Comentario
Situados en el centro de la península, comprendían un vasto territorio de 24.000 kilómetros cuadrados distribuidos entre las regiones del Lacio, la Umbría, la Marca, las Legaciones de la Romaña, Bolonia y Ferrara, con las ciudades de Benevento y Pontecorvo, lindantes con el reino de Nápoles, habitado a comienzos de la centuria por más de 300.000 personas. A nivel político se gobernaban por un sistema muy peculiar, parecido a una monarquía teocrática donde el sistema electivo permitía la aparición de facciones y grupos dentro de la Iglesia, así como interferencias de las naciones católicas europeas en los cónclaves. La administración estaba muy centralizada y burocratizada aunque pervivían ordenamientos particulares en algunas ciudades -Bolonia hasta 1780 tuvo su propio Senado y un embajador ante el Papa-, y los cardenales enviados a provincias acumulaban poderes casi ilimitados, además de subsistir un poder feudal y poderoso en algunas zonas, en la que se instauró un sistema absolutista. Un grave problema que hubo de afrontarse en esta época fue el permanente déficit financiero debido a la crisis económica, cuando además el dinero que venia a Roma procedente de los Estados nacionales había sufrido un profundo recorte por los gobiernos regalistas, y la incapacidad de aquéllos de adoptar medidas urgentes que acabaran con la situación.

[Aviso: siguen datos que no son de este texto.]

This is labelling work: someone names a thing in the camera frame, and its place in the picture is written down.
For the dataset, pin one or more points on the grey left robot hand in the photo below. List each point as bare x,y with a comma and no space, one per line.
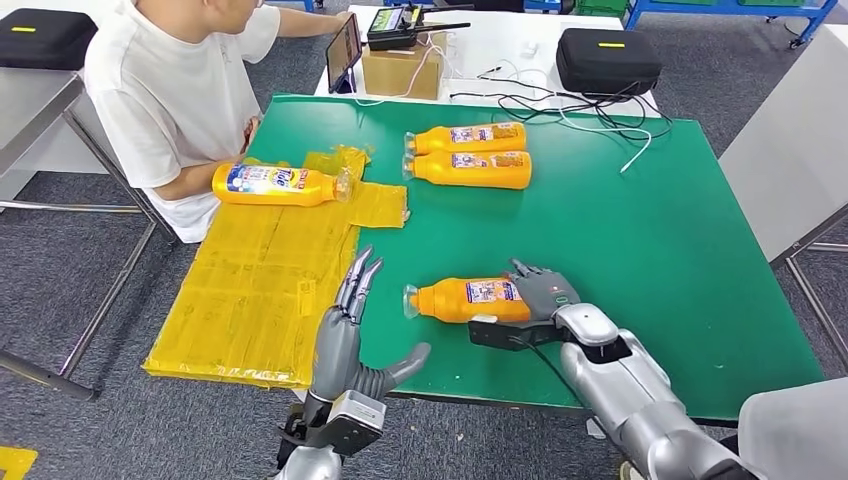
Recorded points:
338,358

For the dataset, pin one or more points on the person's left hand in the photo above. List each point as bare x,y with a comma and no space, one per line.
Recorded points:
344,15

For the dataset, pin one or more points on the person's right hand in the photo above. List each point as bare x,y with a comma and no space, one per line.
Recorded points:
251,136

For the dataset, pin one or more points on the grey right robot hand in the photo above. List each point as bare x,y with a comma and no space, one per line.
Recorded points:
546,291

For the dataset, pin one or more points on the orange Tide detergent bottle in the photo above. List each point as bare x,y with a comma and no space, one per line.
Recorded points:
444,301
278,185
450,175
430,140

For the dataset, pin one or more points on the black tablet on stand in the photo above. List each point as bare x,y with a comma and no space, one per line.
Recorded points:
343,53

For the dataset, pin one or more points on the black remote controller with antenna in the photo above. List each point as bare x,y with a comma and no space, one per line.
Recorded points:
391,23

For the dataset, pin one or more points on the brown cardboard box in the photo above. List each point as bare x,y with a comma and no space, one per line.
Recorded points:
397,73

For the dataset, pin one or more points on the person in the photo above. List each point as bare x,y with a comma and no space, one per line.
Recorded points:
795,437
172,99

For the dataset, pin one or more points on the yellow taped plastic sheet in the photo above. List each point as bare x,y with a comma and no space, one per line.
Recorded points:
265,278

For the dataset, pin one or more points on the white table leg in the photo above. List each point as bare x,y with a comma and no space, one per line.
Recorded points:
595,428

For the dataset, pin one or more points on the white table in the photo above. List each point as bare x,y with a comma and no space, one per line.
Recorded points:
503,40

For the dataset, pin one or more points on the small white adapter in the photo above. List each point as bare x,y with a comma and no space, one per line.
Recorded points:
528,48

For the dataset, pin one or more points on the grey metal table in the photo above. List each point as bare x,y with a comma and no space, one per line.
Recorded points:
26,112

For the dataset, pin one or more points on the black case with yellow label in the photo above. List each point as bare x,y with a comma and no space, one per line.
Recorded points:
606,66
43,40

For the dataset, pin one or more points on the green plastic crate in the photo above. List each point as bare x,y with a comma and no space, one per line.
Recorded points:
599,6

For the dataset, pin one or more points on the blue metal rack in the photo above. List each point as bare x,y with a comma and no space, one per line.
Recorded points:
632,13

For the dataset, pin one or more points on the yellow floor sticker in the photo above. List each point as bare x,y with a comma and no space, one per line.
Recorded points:
16,464

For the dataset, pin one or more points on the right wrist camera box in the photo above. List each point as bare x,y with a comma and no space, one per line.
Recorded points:
503,334

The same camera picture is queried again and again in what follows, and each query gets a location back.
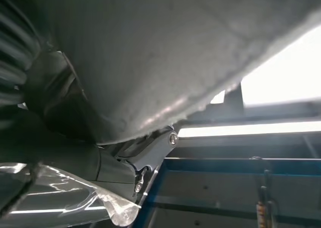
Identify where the blue metal shelf rack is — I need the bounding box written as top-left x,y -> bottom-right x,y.
132,156 -> 321,228

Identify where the clear plastic film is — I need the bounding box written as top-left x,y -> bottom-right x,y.
0,162 -> 142,228

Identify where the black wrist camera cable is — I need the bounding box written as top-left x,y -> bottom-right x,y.
0,163 -> 39,217

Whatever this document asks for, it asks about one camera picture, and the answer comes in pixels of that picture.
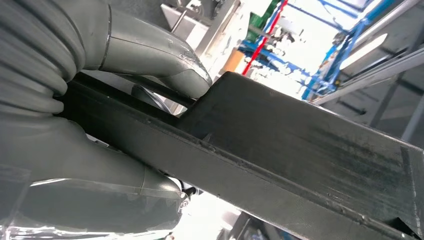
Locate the blue metal shelf rack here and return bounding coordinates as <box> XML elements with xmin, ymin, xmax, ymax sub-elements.
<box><xmin>300</xmin><ymin>0</ymin><xmax>400</xmax><ymax>101</ymax></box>

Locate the blue cart with green bins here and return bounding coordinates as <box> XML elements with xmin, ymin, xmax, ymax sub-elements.
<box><xmin>237</xmin><ymin>0</ymin><xmax>300</xmax><ymax>78</ymax></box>

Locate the cardboard box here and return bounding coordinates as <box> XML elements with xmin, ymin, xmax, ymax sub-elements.
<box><xmin>220</xmin><ymin>48</ymin><xmax>247</xmax><ymax>75</ymax></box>

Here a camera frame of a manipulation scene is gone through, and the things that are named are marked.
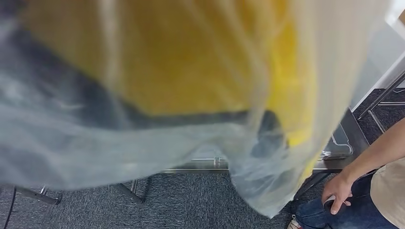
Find person's right hand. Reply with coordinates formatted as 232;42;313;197
322;173;353;216

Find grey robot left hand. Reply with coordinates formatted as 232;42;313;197
0;0;317;159

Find black handheld controller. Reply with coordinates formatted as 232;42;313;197
323;195;339;214

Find steel workbench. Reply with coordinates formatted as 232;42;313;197
160;107;373;203

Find person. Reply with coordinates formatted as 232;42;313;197
287;118;405;229

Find clear plastic bag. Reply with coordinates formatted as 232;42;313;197
0;0;388;219

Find white partition board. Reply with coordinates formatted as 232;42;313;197
349;0;405;112

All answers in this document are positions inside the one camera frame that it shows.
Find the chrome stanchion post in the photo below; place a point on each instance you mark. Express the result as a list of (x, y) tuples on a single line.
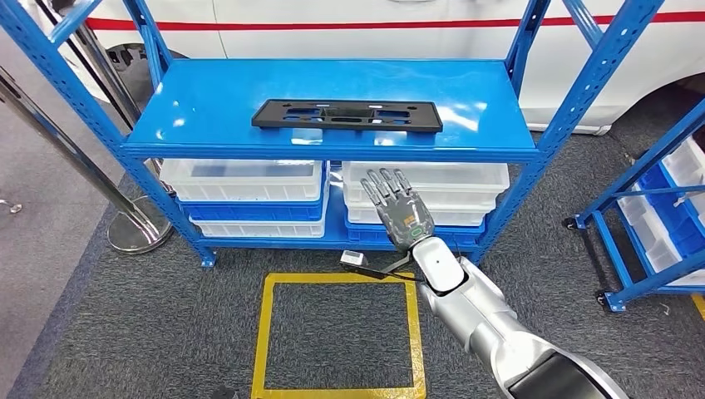
[(107, 74), (138, 226)]

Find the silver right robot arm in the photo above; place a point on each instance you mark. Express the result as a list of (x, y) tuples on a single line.
[(484, 319)]

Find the chrome chair base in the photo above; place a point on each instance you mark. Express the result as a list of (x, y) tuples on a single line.
[(12, 207)]

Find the white car with red stripe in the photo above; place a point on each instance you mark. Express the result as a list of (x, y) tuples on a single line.
[(385, 38)]

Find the blue wheeled shelf rack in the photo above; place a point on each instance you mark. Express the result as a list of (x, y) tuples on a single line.
[(611, 248)]

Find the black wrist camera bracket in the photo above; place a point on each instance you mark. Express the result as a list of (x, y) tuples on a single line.
[(380, 272)]

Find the black plastic plate frame part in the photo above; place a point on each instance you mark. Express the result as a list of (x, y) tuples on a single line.
[(275, 118)]

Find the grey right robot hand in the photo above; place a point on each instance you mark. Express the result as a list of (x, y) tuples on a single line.
[(405, 217)]

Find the white plastic bin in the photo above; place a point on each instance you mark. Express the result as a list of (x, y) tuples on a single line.
[(242, 187), (647, 231), (457, 216), (259, 228), (440, 182), (685, 165)]

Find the blue metal shelf rack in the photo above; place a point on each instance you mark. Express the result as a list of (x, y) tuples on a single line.
[(330, 82)]

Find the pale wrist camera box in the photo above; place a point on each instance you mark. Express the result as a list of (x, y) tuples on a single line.
[(352, 258)]

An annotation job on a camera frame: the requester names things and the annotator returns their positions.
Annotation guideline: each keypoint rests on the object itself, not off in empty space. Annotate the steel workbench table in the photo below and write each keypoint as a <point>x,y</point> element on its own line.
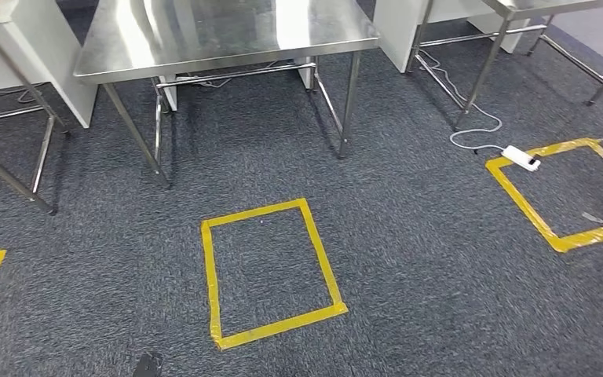
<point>202,31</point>

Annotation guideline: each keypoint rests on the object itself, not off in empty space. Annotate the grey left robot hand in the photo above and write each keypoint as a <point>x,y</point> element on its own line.
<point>148,365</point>

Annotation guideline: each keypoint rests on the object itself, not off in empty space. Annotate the grey tape scrap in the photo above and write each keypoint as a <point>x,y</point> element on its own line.
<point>593,217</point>

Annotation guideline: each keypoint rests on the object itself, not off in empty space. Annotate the white power strip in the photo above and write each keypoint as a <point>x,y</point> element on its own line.
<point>520,156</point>

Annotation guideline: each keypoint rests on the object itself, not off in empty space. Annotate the white cabinet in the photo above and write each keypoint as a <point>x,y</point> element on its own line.
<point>395,31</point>
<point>36,41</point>

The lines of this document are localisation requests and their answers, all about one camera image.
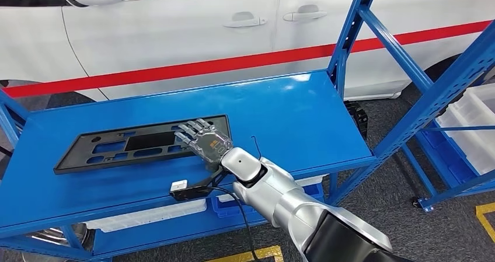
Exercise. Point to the blue metal shelf rack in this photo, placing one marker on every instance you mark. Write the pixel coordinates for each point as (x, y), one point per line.
(290, 109)
(422, 171)

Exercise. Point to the black rack caster wheel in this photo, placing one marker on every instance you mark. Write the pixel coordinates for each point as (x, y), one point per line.
(415, 202)

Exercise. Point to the chrome base stanchion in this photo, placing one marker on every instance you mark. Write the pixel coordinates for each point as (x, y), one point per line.
(58, 235)

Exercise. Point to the blue plastic bin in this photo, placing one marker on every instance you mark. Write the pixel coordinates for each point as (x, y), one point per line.
(228, 210)
(444, 163)

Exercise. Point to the black ribbed object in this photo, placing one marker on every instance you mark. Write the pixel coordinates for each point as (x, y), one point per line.
(357, 117)

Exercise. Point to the black plastic plate frame part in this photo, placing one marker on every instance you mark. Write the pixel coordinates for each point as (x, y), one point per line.
(73, 161)

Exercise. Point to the white car with red stripe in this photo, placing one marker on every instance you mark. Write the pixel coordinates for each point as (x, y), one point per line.
(174, 40)

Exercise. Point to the yellow floor tape square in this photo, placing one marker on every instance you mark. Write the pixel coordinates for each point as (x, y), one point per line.
(267, 252)
(485, 208)

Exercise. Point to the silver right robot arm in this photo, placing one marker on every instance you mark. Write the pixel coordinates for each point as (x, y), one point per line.
(278, 198)

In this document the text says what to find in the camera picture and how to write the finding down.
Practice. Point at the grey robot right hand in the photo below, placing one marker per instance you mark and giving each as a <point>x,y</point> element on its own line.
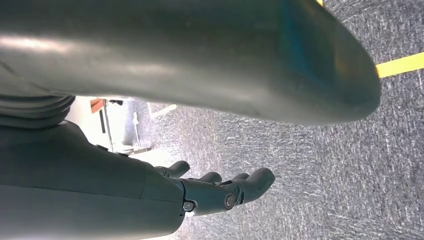
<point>82,185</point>

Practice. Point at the grey robot body shell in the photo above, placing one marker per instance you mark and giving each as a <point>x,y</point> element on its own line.
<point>182,49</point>

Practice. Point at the yellow floor tape line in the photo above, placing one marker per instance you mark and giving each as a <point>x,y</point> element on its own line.
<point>400,64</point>

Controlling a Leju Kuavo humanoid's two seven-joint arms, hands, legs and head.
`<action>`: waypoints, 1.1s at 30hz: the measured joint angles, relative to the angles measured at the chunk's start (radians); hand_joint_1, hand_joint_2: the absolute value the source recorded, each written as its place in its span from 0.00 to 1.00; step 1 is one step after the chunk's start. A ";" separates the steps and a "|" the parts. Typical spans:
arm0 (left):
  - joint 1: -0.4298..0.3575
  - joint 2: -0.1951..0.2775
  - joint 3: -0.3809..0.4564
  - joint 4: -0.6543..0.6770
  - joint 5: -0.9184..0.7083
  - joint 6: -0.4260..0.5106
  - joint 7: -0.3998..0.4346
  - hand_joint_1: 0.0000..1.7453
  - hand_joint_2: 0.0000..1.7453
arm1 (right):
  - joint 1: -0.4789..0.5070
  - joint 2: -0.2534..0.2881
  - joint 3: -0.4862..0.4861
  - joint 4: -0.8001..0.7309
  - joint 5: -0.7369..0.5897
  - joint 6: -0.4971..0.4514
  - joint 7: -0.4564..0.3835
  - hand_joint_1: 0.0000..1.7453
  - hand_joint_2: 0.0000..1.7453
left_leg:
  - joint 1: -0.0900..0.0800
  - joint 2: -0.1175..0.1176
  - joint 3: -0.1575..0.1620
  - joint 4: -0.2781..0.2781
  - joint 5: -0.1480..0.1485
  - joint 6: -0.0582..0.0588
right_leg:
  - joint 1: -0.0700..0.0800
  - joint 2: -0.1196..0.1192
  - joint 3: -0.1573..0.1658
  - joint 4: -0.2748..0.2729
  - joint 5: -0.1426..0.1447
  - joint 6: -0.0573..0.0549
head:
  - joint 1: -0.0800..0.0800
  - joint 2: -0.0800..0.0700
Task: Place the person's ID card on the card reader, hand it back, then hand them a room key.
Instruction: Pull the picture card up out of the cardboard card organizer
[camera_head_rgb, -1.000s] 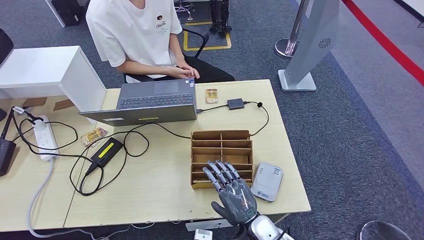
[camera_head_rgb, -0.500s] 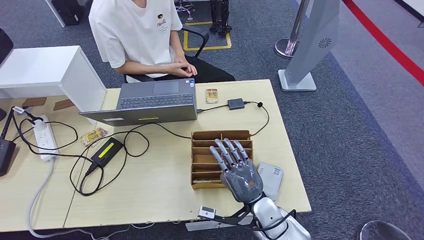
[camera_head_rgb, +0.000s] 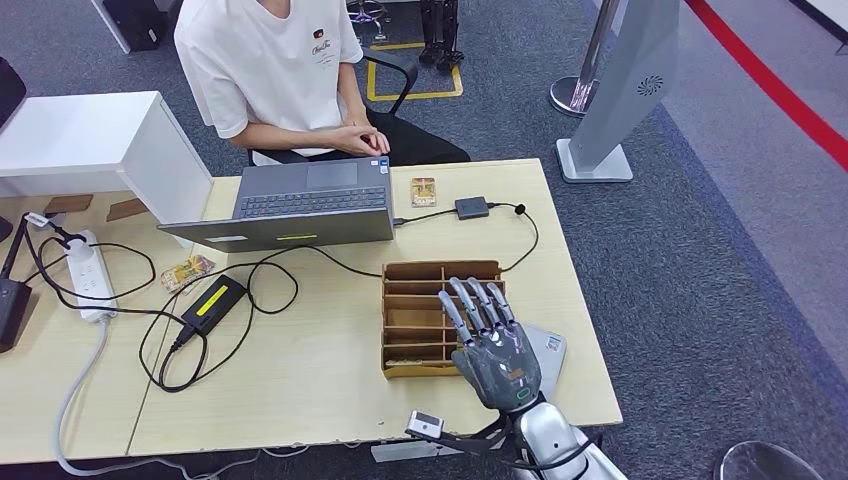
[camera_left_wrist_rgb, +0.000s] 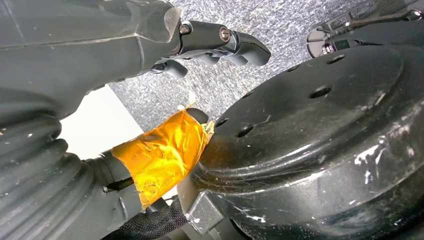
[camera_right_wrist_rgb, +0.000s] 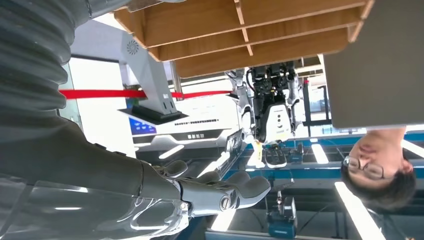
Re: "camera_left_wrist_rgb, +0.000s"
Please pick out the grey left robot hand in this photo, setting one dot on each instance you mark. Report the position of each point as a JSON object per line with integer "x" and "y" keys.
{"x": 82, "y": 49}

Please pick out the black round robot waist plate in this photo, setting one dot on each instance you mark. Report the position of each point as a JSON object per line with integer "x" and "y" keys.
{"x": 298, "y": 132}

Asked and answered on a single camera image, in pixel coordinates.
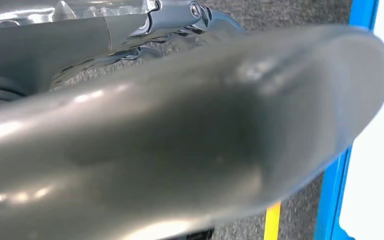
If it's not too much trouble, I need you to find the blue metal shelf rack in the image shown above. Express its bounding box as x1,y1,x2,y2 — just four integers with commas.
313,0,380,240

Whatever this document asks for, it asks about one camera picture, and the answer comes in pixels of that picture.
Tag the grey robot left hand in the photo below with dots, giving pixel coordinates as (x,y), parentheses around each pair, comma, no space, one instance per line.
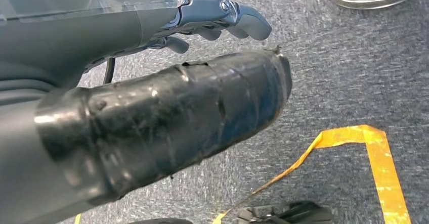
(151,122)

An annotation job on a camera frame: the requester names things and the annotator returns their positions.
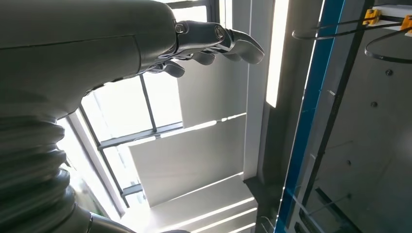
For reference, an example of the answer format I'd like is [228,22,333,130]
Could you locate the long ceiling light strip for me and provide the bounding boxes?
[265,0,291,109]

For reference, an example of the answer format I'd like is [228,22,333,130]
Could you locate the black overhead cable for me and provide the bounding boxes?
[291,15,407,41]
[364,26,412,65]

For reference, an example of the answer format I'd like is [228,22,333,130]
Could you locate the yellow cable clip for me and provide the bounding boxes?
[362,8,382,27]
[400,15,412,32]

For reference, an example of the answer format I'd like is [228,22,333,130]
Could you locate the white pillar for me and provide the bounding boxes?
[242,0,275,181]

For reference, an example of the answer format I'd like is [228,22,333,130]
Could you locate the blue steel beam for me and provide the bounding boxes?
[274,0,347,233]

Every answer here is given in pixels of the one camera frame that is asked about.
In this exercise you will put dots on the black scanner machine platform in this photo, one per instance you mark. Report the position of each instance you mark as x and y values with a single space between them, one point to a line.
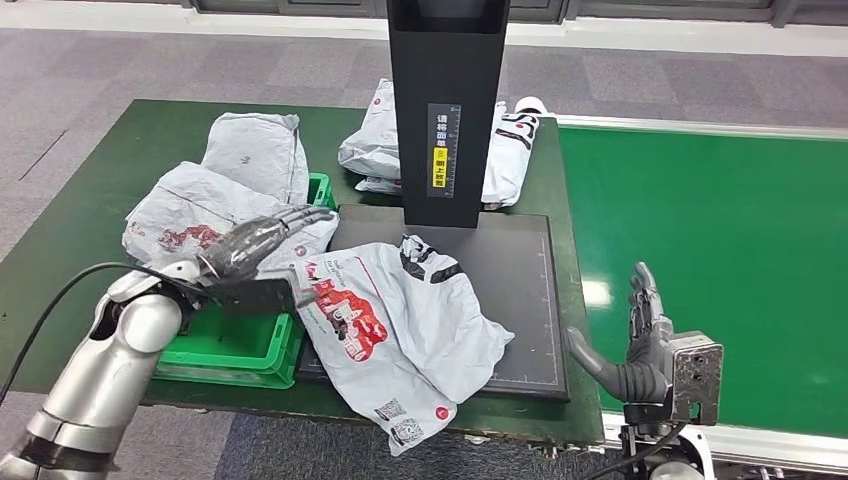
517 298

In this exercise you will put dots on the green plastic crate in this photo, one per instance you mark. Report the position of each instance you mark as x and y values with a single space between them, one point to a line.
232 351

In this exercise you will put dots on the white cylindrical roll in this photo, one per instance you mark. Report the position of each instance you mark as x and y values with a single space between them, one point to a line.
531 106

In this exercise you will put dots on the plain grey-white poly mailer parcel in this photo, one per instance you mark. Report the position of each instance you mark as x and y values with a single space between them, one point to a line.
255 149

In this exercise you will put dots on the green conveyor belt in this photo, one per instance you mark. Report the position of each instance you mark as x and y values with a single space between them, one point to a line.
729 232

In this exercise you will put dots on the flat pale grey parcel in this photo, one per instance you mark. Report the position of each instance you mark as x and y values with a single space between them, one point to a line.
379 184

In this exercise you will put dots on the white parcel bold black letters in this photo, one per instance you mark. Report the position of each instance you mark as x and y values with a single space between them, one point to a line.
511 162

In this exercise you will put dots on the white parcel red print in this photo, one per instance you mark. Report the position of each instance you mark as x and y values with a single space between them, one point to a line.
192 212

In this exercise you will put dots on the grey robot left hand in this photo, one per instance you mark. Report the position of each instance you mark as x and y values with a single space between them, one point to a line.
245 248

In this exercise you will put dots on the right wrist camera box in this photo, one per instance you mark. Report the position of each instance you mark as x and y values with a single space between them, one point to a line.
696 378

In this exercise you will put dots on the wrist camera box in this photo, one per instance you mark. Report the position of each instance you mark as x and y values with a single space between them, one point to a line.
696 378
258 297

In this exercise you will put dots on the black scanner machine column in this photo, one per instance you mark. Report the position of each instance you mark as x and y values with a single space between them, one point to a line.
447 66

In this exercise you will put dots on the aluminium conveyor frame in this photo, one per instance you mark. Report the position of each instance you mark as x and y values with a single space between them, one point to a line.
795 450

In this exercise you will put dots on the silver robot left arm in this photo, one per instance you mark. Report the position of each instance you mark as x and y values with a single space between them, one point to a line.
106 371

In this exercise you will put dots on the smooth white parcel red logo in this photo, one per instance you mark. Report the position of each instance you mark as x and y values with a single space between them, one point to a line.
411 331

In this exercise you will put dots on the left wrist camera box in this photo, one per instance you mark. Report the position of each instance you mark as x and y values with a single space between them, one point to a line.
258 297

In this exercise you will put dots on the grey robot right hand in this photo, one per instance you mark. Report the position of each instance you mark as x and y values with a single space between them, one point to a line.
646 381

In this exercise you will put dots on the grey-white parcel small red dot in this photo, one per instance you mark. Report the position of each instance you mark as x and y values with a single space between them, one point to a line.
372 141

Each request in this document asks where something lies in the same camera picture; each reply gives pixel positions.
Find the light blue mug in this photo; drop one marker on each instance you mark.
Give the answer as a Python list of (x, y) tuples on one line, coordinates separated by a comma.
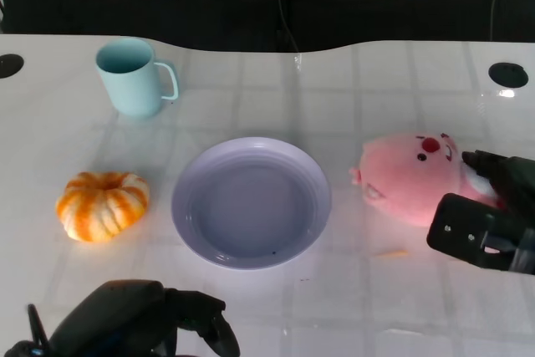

Otro problema constante fue las relaciones del Papado con los Estados europeos, condicionadas por dos factores: la presión de las potencias extranjeras en los asuntos italianos y la conversión de Italia en escenario bélico cada vez que estallaba un conflicto internacional con sus secuelas subsiguientes (por ejemplo, en el curso de la Guerra de Sucesión polaca se rompen las relaciones con Nápoles, Madrid y Lisboa), y la creciente pérdida de influencia de la Iglesia en Europa por la irrupción del regalismo y los avances del laicismo. Este segundo factor, nuevo en el período, origina momentos de tensión ante determinados problemas e incluso triunfos claros de los Estados laicos como cuando se disuelve la Compañía de Jesús en 1773.
Clemente XIII (1730-1740) adoptó medidas importantes en este terreno: atención a los transportes y comunicaciones, agricultura y comercio. Se firmó un acuerdo comercial con el Imperio. Se creó el puerto franco de Ancona (1732) para intensificar los intercambios en el Adriático, construcción de un canal para la navegación del Po e intentos de hacer navegable el Tíber. Grandes obras públicas (caminos, puertos y canales). Esta política económica fue acompañada de una política de difusión de la cultura. El estallido de la Guerra de Sucesión polaca interrumpió el proceso reformador al aparecer en su territorio ejércitos extranjeros que gravaron a la población con impuestos, espolios de bienes y reclutamientos forzosos, lo que provocó un enorme descontento que explotó en sublevaciones y tumultos. Benedicto (1740-1758), personaje muy culto, especialista en Derecho Canónico, y una de las figuras más sobresalientes de la época, prosigue la obra reformadora del anterior: mejoras urbanísticas y administrativas; unificación y saneamiento de los oficios de Tesorería, Hacienda y Contabilidad; adopción del libre comercio de los granos; política de obras públicas (saneamiento y desecación de pantanos en zonas infectadas de paludismo), saneamiento de la moneda, etc. Pero sería sobre todo Pío VI (1775-1796) el que llevó a cabo una obra de verdadera renovación en el campo agrícola y financiero: saneamiento del Pontino palúdico; realización de un catastro (1775) para obligar a pagar a los propietarios de tierras; reforma tributaria que preveía la supresión de inmunidad fiscal de los grupos privilegiados y la introducción de un impuesto general para toda la población (no llegó a hacerse por la resistencia que levantó); abolición de las aduanas y peajes internos en 1793 y adopción del libre comercio.